Methods getting their chance to shine – Apollo wants your methods!

November 7, 2023Supporting Open Researchdata, methodsadmin

By Dr. Kim Clugston, Research Data Co-ordinator, Office of Scholarly Communication

Underlying all research data is always an effective and working method and this applies across all disciplines from STEMM to the Arts, Humanities and Social Sciences. Methods are a detailed description of the tools that are used in research and can come in many forms depending on the type of research. Methods are often overlooked rather than being seen as an integral research output in their own right. Traditionally, published journals include a materials and methods section, which is often a summary due to restrictions on word limits making it difficult for other researchers to reproduce the results or replicate the study. There can sometimes be an option to submit the method as “supplementary material”, but this is not always the case. There are specific journals that publish methods and may be peer-reviewed but not all are open access, rendering them hidden behind a paywall. The last decade has seen the creation of “protocol” repositories, some with the ability to comment, adapt and even insert videos. Researchers at the University of Cambridge, from all disciplines – arts, humanities, social sciences and STEMM fields – can now publish their method openly in Apollo, our institutional repository. In this blog, we discuss why it is important to publish methods openly and how the University’s researchers and students can do this in Apollo.
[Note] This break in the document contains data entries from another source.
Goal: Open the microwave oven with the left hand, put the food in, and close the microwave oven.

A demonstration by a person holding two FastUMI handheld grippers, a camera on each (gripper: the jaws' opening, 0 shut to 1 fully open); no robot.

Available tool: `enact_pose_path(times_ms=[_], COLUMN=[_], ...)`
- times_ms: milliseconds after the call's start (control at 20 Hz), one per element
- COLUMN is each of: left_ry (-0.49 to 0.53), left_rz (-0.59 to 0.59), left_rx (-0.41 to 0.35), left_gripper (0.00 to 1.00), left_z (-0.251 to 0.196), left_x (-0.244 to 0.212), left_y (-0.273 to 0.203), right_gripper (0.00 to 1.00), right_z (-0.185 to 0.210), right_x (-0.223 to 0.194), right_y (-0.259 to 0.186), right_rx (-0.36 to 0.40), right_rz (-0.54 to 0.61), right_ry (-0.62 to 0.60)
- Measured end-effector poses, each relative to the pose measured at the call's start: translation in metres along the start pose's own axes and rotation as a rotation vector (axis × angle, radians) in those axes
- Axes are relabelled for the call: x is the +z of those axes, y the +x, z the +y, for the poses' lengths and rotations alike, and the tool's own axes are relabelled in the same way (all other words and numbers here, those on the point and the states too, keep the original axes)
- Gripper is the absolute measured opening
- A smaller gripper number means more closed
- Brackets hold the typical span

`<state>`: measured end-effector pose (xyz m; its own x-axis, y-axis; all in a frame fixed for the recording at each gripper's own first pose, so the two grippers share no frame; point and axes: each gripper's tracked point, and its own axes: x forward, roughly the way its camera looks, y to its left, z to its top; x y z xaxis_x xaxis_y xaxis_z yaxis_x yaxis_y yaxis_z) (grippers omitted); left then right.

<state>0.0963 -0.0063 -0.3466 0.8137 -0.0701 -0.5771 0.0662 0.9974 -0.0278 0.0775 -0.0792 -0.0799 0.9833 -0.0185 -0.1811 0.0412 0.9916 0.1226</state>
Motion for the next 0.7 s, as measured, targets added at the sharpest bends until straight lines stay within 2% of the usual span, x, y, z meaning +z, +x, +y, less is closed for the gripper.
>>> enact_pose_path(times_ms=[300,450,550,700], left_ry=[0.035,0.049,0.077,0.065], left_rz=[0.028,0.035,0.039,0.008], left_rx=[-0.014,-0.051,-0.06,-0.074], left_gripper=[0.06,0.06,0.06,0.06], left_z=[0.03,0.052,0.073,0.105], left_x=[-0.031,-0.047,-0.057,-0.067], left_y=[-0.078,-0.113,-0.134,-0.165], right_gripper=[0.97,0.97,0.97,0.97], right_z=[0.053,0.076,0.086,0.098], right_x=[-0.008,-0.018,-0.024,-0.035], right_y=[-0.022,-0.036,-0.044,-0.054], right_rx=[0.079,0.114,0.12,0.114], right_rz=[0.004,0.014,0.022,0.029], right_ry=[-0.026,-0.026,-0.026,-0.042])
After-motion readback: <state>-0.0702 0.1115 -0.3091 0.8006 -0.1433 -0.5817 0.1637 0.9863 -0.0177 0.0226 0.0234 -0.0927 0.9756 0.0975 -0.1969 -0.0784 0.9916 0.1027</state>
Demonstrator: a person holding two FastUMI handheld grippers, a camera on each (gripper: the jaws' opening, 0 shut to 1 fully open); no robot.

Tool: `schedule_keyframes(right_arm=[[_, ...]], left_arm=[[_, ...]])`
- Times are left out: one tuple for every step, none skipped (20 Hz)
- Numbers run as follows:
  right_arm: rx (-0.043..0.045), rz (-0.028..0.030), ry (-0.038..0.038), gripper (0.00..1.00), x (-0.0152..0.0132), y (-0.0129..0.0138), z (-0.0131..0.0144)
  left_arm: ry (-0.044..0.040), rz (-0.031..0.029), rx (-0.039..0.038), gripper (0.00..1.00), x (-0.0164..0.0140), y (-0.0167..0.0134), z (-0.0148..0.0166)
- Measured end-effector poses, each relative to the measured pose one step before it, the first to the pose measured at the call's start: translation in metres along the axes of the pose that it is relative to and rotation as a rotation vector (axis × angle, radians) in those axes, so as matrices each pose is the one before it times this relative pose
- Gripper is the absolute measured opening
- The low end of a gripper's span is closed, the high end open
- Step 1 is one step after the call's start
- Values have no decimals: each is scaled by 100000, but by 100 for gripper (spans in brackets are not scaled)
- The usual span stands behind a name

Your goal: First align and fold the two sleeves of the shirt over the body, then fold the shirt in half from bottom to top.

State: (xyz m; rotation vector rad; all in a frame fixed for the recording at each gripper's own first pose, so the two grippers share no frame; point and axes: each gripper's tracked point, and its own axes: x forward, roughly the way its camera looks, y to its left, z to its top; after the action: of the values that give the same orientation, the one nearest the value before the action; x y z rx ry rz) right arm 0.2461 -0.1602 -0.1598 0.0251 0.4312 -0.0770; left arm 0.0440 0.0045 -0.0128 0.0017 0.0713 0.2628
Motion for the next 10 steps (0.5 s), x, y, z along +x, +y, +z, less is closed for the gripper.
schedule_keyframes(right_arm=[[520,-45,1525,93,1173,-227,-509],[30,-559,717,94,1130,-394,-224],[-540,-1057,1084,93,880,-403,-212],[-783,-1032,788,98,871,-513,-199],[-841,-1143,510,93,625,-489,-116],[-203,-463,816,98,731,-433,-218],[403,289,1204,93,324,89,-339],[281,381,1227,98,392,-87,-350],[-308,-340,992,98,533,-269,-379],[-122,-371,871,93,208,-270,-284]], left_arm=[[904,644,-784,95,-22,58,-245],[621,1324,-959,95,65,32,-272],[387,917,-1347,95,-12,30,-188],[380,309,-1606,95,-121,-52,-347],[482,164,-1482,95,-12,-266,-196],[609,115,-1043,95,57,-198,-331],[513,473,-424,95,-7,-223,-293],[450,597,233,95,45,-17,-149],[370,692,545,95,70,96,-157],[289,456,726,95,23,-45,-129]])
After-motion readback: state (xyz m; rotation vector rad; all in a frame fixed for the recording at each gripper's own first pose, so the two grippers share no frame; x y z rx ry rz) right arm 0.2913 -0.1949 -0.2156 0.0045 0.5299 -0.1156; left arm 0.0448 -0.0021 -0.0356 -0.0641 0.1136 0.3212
The protocol sharing repository, Protocols.io, was founded in 2012. Protocols can be uploaded to the platform or created within it; they can be shared privately with others or made public. The protocols can be dynamic and interactive (rather than a static document) and can be annotated, which is ideal for highlighting information that could be key to an experiment’s success. Collaboration, adaptation and reuse are possible by creating a fork (an editable clone of a version) that can be compared with any existing versions of the same protocol. Protocols.io currently hosts nearly 16,000 public protocols, showing that there is a support for this type of platform. In July this year it was announced that Protocols.io was acquired by Springer Nature. Their press statement aims to reassure that Protocols.io mission and vision will not change with the acquisition, despite Springer Nature already hosting the world’s largest collection of published protocols in the form of SpringerProtocols along with their own version of a free and open repository, Protocol Exchange. This begs the question of whether a major commercial publisher is monopolising the protocol space, and if they are, is this or will this be a problem? At the moment there do not appear to be any restrictions on exporting/transferring protocols from Protocols.io and hopefully this will continue. This is a problem often faced by researchers using proprietary Electronic Research Notebooks (ERNs), where it can be difficult to disengage from one platform and laborious to transfer notebooks to another, all while ensuring that data integrity is maintained. Because of this, researchers may feel locked into using a particular product. Time will tell how the partnership between Protocols.io and Springer Nature develops and whether the original mission and vision of Protocols.io will remain. Currently, their Open Research plan enables researchers to make an unlimited number of protocols public, with the number of private protocols limited to two (paid plans offer more options and features).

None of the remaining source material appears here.